Dataset excerpt below:
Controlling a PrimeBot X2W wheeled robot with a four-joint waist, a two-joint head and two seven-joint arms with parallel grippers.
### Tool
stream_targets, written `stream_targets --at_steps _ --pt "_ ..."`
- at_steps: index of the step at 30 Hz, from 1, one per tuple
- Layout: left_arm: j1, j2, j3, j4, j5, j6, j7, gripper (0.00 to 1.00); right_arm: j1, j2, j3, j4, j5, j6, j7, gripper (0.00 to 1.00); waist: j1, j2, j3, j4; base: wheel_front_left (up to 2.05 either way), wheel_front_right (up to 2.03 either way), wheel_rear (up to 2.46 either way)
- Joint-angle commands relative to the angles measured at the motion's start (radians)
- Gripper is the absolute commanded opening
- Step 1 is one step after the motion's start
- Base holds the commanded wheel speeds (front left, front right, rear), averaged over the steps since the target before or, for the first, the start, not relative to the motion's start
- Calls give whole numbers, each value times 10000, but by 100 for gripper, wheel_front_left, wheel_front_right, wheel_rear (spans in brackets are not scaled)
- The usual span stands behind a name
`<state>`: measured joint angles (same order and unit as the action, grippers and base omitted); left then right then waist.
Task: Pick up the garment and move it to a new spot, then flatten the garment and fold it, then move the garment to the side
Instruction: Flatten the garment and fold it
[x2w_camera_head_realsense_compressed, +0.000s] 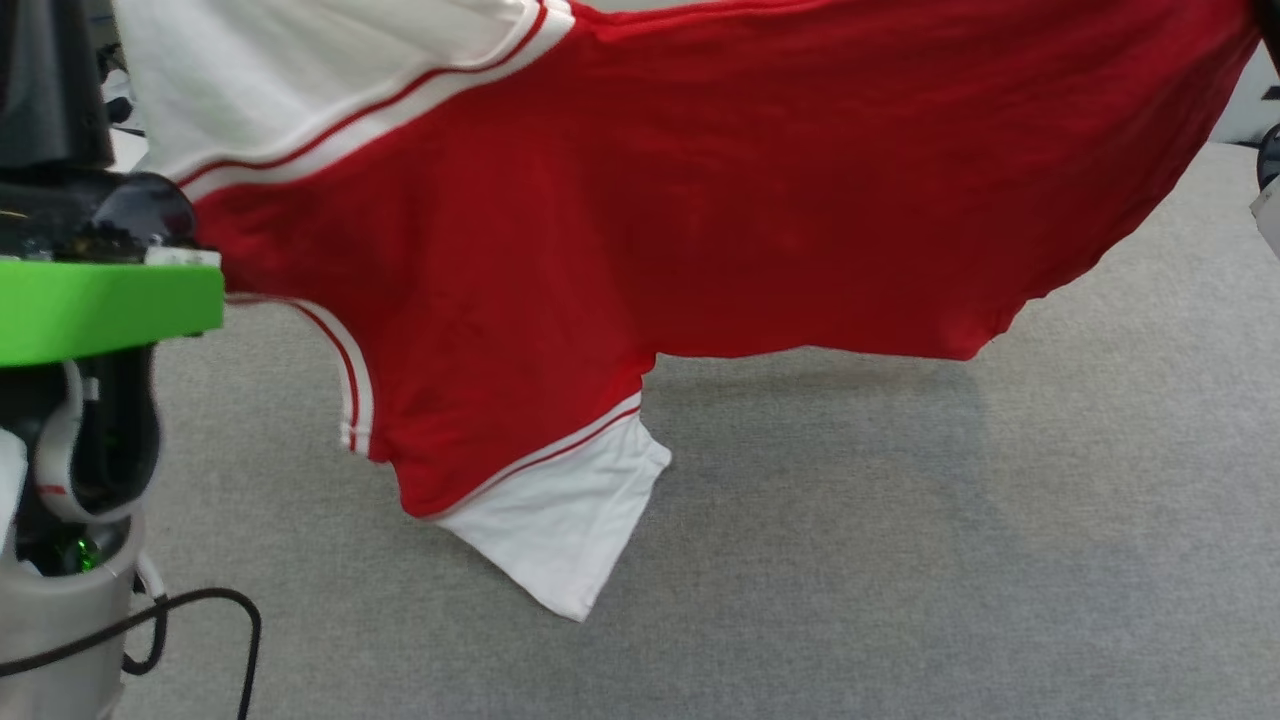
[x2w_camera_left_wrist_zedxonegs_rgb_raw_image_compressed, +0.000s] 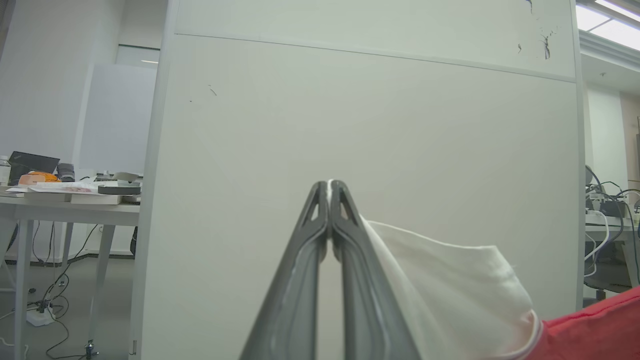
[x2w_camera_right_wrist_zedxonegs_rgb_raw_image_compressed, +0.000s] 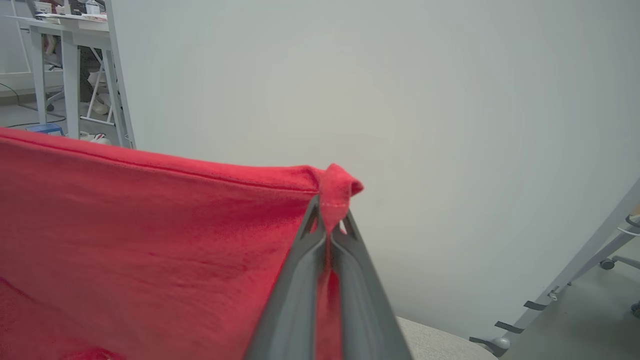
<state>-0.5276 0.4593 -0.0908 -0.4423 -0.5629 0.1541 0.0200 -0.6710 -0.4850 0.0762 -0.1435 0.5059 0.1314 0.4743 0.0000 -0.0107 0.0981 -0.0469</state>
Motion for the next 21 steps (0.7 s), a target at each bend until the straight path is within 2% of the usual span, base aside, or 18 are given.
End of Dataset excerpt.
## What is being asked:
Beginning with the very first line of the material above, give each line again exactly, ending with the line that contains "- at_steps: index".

## Response area:
Controlling a PrimeBot X2W wheeled robot with a four-joint waist, a two-joint head and two seven-joint arms with parallel grippers.
### Tool
stream_targets, written `stream_targets --at_steps _ --pt "_ ..."`
- at_steps: index of the step at 30 Hz, from 1, one per tuple

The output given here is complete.